* **ASSIGNED TASK**: Quote the listing below in its entirety, omitting every image.

<<<<

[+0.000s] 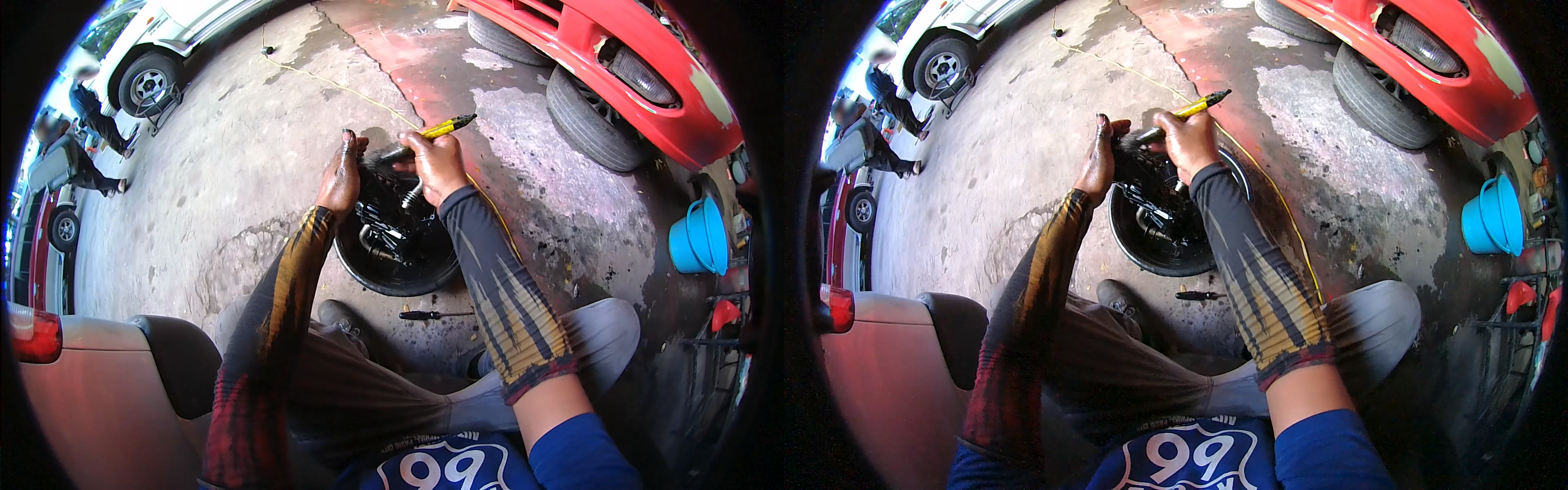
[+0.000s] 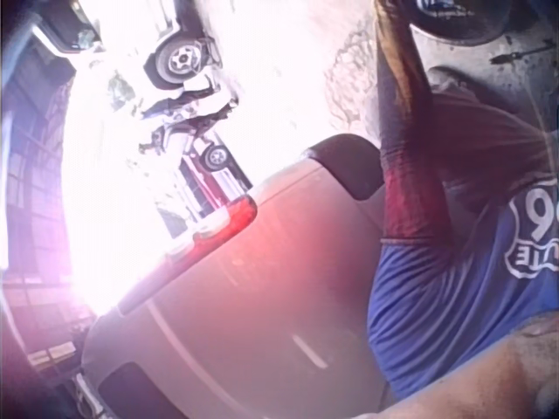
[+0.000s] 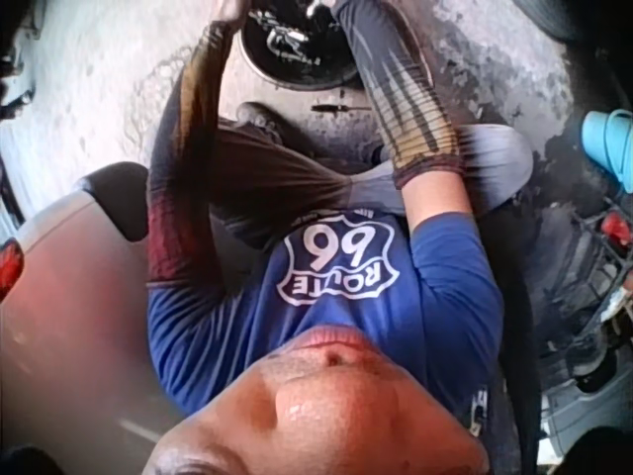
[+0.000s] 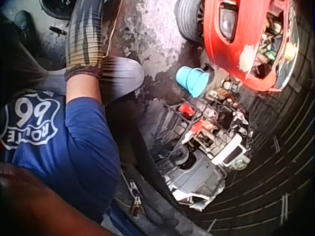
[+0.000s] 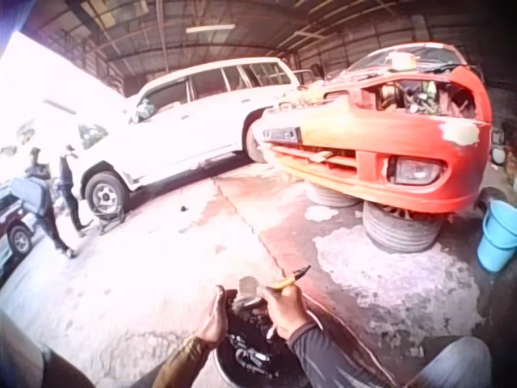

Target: The person sits on the floor and cleans a carburetor using a brush and a screwdriver. They scrub the exterior and interior surfaces, dip the tool in a black basin, and repeatedly scrape and brush the component.

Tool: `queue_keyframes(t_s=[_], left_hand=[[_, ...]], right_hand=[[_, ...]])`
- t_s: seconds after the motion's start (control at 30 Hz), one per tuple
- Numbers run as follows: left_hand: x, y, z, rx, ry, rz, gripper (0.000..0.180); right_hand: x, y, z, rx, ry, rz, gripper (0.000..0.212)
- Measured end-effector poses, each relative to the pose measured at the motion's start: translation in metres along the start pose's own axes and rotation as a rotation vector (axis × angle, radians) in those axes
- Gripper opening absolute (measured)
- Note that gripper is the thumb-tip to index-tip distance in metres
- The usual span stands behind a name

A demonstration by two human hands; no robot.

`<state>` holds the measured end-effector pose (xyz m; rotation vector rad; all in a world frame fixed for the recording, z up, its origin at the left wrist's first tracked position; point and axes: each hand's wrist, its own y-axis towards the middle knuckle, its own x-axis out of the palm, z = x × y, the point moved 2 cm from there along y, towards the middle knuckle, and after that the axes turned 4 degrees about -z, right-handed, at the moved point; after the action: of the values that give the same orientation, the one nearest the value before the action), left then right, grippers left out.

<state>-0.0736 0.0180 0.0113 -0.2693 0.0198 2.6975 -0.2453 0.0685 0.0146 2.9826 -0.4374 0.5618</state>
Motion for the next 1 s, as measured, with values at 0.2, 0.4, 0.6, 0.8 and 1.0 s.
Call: queue_keyframes(t_s=[0.2, 0.4, 0.6, 0.8, 1.0], left_hand=[[0.001, 0.004, -0.013, 0.028, 0.130, 0.032, 0.076], [0.002, 0.001, -0.008, 0.236, 0.288, 0.141, 0.061], [0.001, -0.021, 0.007, 0.203, 0.491, 0.126, 0.063], [0.004, -0.022, 0.023, 0.159, 0.497, 0.156, 0.060], [0.001, -0.025, 0.017, 0.119, 0.618, 0.144, 0.065]], right_hand=[[0.008, 0.004, 0.003, 0.018, 0.017, 0.070, 0.021], [0.009, -0.001, 0.007, -0.103, -0.124, 0.145, 0.020], [0.003, -0.021, 0.007, -0.028, -0.144, 0.187, 0.024], [-0.016, -0.038, 0.037, -0.062, 0.139, 0.130, 0.011], [-0.105, -0.029, 0.109, -0.183, -0.093, 0.173, 0.006]])
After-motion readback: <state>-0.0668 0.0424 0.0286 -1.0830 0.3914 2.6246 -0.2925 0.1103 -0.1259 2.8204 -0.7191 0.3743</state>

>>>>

* **THE ANSWER**:
[+0.000s] 
[+0.000s] 
[+0.000s] 
[+0.000s] 
[+0.000s] 

Target: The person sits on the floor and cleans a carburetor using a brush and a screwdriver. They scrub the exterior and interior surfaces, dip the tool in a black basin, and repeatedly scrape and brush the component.

Tool: `queue_keyframes(t_s=[_], left_hand=[[_, ...]], right_hand=[[_, ...]])`
- t_s: seconds after the motion's start (control at 30 Hz), one per tuple
- Numbers run as follows: left_hand: x, y, z, rx, ry, rz, gripper (0.000..0.180); right_hand: x, y, z, rx, ry, rz, gripper (0.000..0.212)
- Measured end-effector poses, each relative to the pose measured at the motion's start: translation in metres along the start pose's own axes and rotation as a rotation vector (axis × angle, radians) in those axes
- Gripper opening absolute (measured)
- Note that gripper is the thumb-tip to index-tip distance in metres
- The usual span stands behind a name

A demonstration by two human hands; no robot.

`<state>` holds the measured end-effector pose (xyz m; rotation vector rad; all in a world frame fixed for the recording, z up, its origin at the left wrist's first tracked position; point and axes: each hand's wrist, its own y-axis towards the middle knuckle, its own x-axis out of the palm, z = x × y, the point moved 2 cm from there along y, towards the middle knuckle, and after that the axes turned 4 degrees about -z, right-handed, at the moved point; after the action: of the values that give the same orientation, the one nearest the value before the action), left then right, grippers left out.

<state>-0.0736 0.0180 0.0113 -0.2693 0.0198 2.6975 -0.2453 0.0685 0.0146 2.9826 -0.4374 0.5618</state>
Motion for the next 1 s, as measured, with values at 0.2, 0.4, 0.6, 0.8 and 1.0 s.
Call: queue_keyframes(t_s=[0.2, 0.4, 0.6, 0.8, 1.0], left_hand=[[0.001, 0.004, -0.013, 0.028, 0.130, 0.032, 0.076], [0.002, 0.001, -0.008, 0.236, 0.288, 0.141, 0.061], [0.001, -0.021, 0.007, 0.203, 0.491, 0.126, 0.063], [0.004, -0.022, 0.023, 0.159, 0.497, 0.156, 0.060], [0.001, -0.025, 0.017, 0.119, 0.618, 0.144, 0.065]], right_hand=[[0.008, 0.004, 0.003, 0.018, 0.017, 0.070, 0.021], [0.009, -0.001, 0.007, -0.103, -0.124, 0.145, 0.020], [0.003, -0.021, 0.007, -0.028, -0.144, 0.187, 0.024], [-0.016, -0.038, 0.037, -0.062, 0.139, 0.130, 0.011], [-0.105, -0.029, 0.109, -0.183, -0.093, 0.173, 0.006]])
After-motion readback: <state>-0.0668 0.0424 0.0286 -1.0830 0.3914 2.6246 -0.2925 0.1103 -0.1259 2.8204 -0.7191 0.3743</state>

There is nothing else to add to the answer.